A reportagem do Fantástico veiculada em 01/02/2026, trouxe à tona um levantamento alarmante da Universidade de São Paulo (USP) envolvendo 2.872 cirurgiões brasileiros.
Os dados revelaram que 43% dos profissionais já relataram ter esquecido algum item em procedimento cirúrgico, e 73% afirmaram ter reoperado pacientes para a retirada de corpo estranho. A matéria, ao destacar a importância de protocolos e do checklist cirúrgico como estratégias de prevenção, tocou em um ponto crucial, mas a análise aprofundada exige ir além da superfície do erro individual.
Do ponto de vista jurídico, a retenção de corpo estranho é categorizada como um evento grave e, isoladamente, é tratada como falha indefensável. Este enquadramento é amplamente conhecido e consolidado na jurisprudência. Contudo, o erro interpretativo se inicia quando essa análise é automaticamente transferida para a figura do cirurgião, como se o evento fosse resultado exclusivo de uma conduta individual, desconsiderando a complexidade inerente aos sistemas de saúde.
Para uma compreensão adequada desse tipo de evento, é imperativo adotar uma perspectiva sistêmica, que transcende a culpabilização individual. É necessário entender as múltiplas falhas latentes nas camadas de defesa de um sistema que se alinham, permitindo que um risco se materialize em um dano. No contexto cirúrgico, isso envolve uma série de fatores interconectados:
- Identificação e disponibilidade de material: Instrumentais defeituosos, pinças que se abrem espontaneamente ou materiais inadequados podem comprometer a segurança, representando falhas nas barreiras tecnológicas e de suprimentos.
- Dimensionamento e turnover das equipes: Equipes reduzidas, sobrecarregadas ou com alta rotatividade podem levar à fadiga, desatenção e à quebra de protocolos, configurando falhas nas barreiras humanas e organizacionais.

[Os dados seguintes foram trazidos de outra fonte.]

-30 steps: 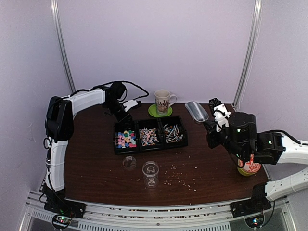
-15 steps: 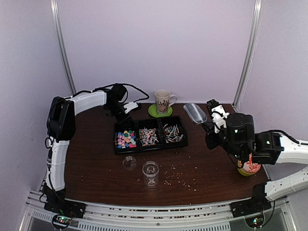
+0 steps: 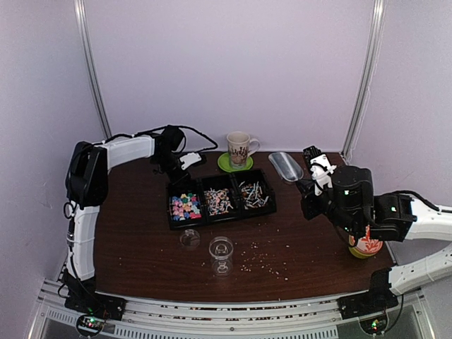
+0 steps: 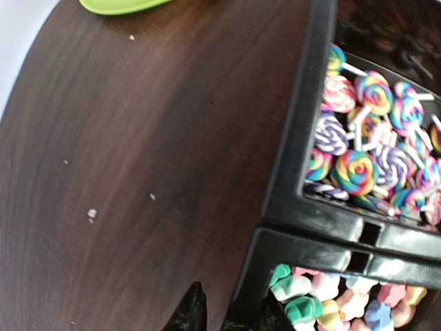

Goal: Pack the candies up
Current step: Move the plate to the center of the board.

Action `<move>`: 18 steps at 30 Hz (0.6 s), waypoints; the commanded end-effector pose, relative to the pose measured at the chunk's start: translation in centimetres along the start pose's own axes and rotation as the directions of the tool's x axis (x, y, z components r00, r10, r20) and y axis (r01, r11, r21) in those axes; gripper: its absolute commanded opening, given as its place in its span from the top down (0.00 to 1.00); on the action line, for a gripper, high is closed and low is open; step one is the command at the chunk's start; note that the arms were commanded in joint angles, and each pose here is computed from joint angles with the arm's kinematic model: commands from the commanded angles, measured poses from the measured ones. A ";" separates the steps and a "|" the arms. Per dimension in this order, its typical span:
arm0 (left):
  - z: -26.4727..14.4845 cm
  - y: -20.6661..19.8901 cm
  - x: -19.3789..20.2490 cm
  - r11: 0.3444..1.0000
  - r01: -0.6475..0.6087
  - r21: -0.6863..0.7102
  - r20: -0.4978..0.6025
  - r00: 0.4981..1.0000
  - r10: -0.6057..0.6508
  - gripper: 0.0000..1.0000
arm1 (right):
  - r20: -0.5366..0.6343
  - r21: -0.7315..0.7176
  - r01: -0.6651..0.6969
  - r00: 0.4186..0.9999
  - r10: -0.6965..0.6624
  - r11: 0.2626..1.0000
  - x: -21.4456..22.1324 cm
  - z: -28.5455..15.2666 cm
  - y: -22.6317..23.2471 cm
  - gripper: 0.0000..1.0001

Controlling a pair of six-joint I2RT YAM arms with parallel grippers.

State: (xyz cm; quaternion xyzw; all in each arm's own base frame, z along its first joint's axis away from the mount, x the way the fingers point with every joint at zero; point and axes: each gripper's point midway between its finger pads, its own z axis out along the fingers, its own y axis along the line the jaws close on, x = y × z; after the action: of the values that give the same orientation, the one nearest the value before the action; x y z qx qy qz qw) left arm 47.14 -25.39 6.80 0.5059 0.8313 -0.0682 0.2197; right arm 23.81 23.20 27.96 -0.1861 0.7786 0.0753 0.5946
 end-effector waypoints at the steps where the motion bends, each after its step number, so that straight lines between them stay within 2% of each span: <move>1: -1.0 -1.4 1.8 0.999 0.022 0.028 -0.040 0.999 -0.021 0.78 | 0.031 -0.006 -0.026 0.999 0.026 1.000 -0.9 -0.3 0.0 1.00; 8: -1.7 -3.0 4.0 0.996 0.077 0.049 -0.086 0.994 -0.072 0.80 | 0.027 -0.018 -0.024 0.999 0.024 1.000 -0.8 0.0 0.6 1.00; 18: -3.3 -3.3 6.9 0.985 0.167 -0.039 -0.159 0.972 -0.171 0.80 | 0.033 -0.027 -0.042 0.999 0.043 0.999 -0.5 0.2 0.7 1.00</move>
State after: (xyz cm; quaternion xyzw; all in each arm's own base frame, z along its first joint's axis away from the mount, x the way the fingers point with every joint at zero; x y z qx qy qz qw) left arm 41.35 -21.75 5.17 0.4653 0.8697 -0.0563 0.1547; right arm 23.93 23.68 28.30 -0.1809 0.7746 0.0869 0.5997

- Falhas na contagem e comunicação: A ausência de comunicação eficaz e de checagens rigorosas na contagem de instrumentais e compressas são lacunas críticas nas barreiras processuais.

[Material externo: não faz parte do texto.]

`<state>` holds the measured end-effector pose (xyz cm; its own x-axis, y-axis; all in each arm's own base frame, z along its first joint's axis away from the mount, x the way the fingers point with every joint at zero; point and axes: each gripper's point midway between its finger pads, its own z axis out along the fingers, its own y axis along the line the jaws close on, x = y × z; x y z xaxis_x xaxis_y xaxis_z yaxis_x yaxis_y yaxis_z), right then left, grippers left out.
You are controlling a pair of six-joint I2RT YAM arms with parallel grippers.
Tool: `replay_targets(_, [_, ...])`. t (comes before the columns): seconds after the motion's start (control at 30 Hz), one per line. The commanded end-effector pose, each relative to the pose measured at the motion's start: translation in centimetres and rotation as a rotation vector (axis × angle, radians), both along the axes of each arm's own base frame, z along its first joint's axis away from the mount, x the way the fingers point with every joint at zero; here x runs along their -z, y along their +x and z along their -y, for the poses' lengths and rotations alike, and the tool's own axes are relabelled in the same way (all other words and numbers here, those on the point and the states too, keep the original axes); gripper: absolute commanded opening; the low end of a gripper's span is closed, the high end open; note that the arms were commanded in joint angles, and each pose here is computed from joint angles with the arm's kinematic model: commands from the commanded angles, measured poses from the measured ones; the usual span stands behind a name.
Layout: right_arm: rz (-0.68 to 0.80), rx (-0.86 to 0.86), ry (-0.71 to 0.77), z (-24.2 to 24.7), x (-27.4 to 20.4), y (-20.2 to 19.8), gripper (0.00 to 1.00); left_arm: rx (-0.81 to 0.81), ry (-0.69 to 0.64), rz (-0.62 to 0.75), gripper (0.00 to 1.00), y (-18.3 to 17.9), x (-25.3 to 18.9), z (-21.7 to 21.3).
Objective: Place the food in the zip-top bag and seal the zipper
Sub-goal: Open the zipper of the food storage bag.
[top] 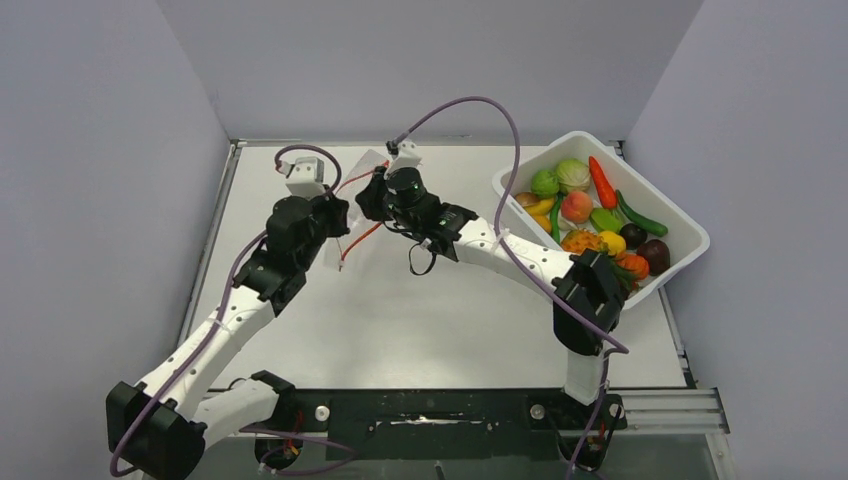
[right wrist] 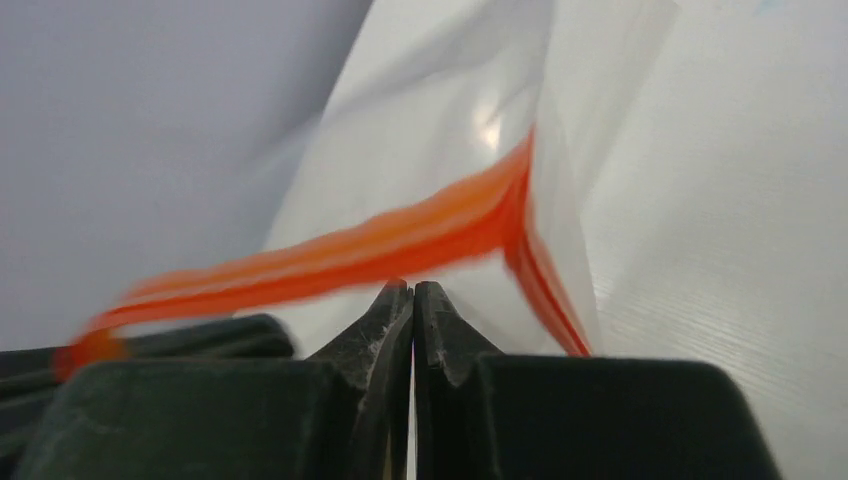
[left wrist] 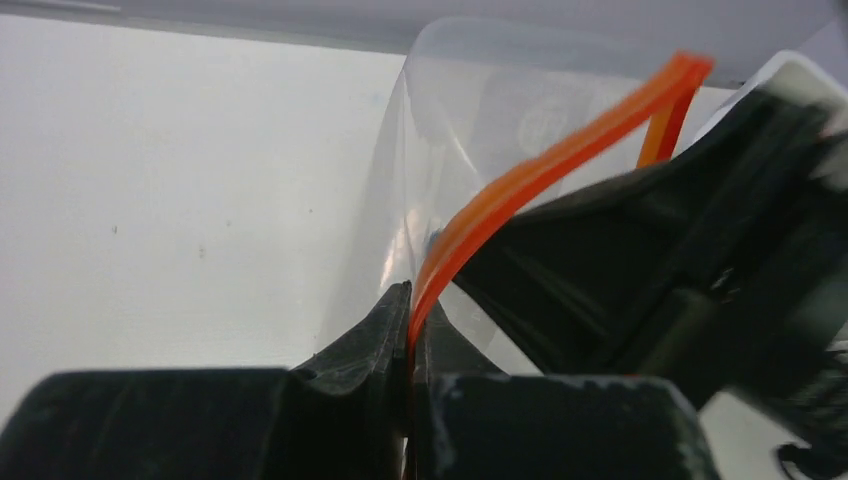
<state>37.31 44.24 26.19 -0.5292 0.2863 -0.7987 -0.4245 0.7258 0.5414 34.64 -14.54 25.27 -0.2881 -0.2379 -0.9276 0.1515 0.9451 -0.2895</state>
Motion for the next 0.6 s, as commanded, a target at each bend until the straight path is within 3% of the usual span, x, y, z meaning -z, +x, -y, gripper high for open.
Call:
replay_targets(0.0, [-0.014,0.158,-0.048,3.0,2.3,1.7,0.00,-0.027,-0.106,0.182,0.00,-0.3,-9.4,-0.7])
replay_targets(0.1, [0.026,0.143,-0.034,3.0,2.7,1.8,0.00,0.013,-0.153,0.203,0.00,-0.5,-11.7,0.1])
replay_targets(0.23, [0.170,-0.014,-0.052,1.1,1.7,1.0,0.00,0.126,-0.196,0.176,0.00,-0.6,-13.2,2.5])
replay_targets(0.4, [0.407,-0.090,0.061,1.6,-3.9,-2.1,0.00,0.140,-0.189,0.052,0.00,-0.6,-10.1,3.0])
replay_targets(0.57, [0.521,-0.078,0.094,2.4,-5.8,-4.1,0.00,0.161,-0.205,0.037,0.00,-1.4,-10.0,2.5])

- Ausência de comprometimento institucional com auditoria do protocolo de cirurgia segura: A legislação brasileira estabelece a obrigatoriedade do protocolo de cirurgia segura. A falta de auditoria e adesão institucional a este protocolo representa uma falha gerencial e de governança.
- Treinamentos inconsistentes: A capacitação inadequada ou a ausência de treinamentos contínuos sobre os protocolos de segurança comprometem a competência da equipe, enfraquecendo as barreiras educacionais.

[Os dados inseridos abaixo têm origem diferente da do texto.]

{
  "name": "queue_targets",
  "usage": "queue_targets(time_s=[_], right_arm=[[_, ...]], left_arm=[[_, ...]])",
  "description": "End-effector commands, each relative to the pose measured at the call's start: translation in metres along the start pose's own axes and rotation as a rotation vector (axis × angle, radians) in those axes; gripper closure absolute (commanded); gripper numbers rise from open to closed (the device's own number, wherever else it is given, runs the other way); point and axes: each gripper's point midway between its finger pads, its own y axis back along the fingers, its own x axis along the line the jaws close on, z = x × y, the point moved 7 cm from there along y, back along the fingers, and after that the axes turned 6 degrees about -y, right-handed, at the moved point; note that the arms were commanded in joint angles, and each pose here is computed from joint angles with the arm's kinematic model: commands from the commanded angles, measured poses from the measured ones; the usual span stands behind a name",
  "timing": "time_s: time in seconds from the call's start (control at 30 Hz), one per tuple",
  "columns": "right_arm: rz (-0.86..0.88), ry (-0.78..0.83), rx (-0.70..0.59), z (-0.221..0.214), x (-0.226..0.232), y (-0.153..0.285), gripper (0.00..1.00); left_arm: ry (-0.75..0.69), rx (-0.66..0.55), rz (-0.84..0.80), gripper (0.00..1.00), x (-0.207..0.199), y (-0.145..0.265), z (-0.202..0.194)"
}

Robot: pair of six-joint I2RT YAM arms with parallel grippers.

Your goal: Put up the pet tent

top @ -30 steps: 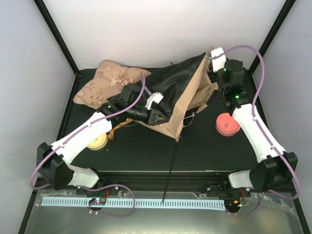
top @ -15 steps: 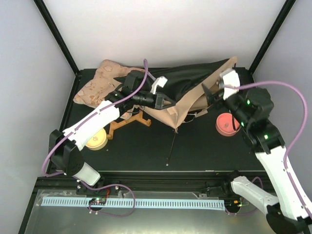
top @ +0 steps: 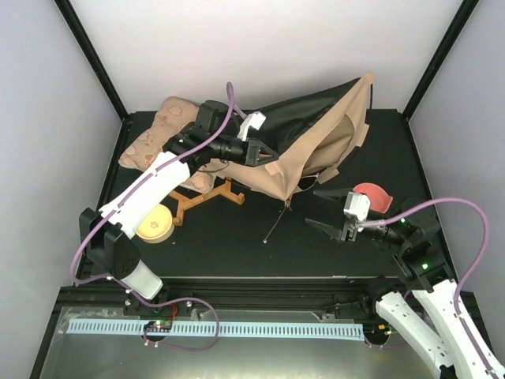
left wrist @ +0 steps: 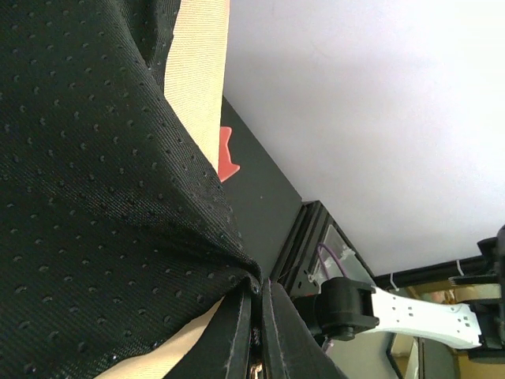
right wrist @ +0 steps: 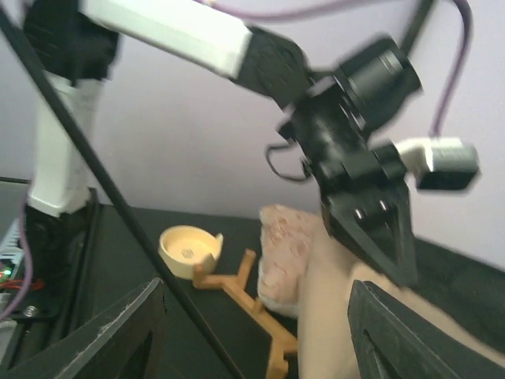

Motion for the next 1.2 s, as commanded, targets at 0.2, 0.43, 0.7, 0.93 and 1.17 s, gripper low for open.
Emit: queue_targets(time_s=[0.2,0.43,0.7,0.93,1.17], right_arm=[[0.313,0.198,-0.170,0.043,0.037,0.009,0.34],[0.398,0.213,-0.175,0.051,0.049,-0.012,0.34],[0.426,0.216,-0.176,0.066,0.068,-0.041,0.43],[0.463,0.211,-0.147,0.061,0.078,-0.056,0.55],[0.463,0.215,-0.115,0.054,0.084,-0.063,0.68]], left_arm=[[-0.015,-0.007,-0.017,0.98,-0.003,0.000,0.009],[-0.005,-0.010,-0.011,0.98,0.000,-0.002,0.010],[0.009,-0.010,-0.010,0.98,0.002,-0.004,0.011],[0.012,-0.011,-0.010,0.98,0.003,-0.004,0.011],[0.019,-0.004,-0.007,0.98,0.004,-0.006,0.010]])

- Cultura organizacional punitiva, pouco transparente e não centrada no paciente: Uma cultura que foca na punição individual em vez da análise sistêmica inibe a notificação de erros, impede o aprendizado organizacional e perpetua as falhas latentes. Não menos importante é a permissividade institucional em relação aos conflitos entre as classes profissionais que impactam diretamente na segurança do paciente.
Quando essas variáveis sistêmicas não são devidamente analisadas e corrigidas, o erro se repete. O mais grave é que a responsabilização recai predominantemente sobre o profissional, enquanto a instituição de saúde, que detém a responsabilidade primária pela garantia de um ambiente seguro, permanece operando sem corrigir as causas estruturais do evento. A responsabilidade civil dos hospitais por falhas como a retenção de corpo estranho é, em muitos casos, objetiva, ou seja, independe da comprovação de culpa, bastando a existência do dano e do nexo causal com a prestação do serviço hospitalar.
Assim, a retenção de corpo estranho é, de fato, juridicamente indefensável, mas não para o profissional, é indefensável para a instituição que falha em garantir estrutura, processos, auditoria e uma cultura de segurança adequados. Não se trata de uma falha individual isolada, mas da expressão final de um sistema que falhou em múltiplas camadas antes, durante e depois da cirurgia, salvo quando o profissional se nega de forma recorrente a realizar o checklist de cirurgia segura, que não garante que a falha não vai acontecer, mas é boa prática sanitária protocolar obrigatória que reduz absolutamente a ocorrência de eventos!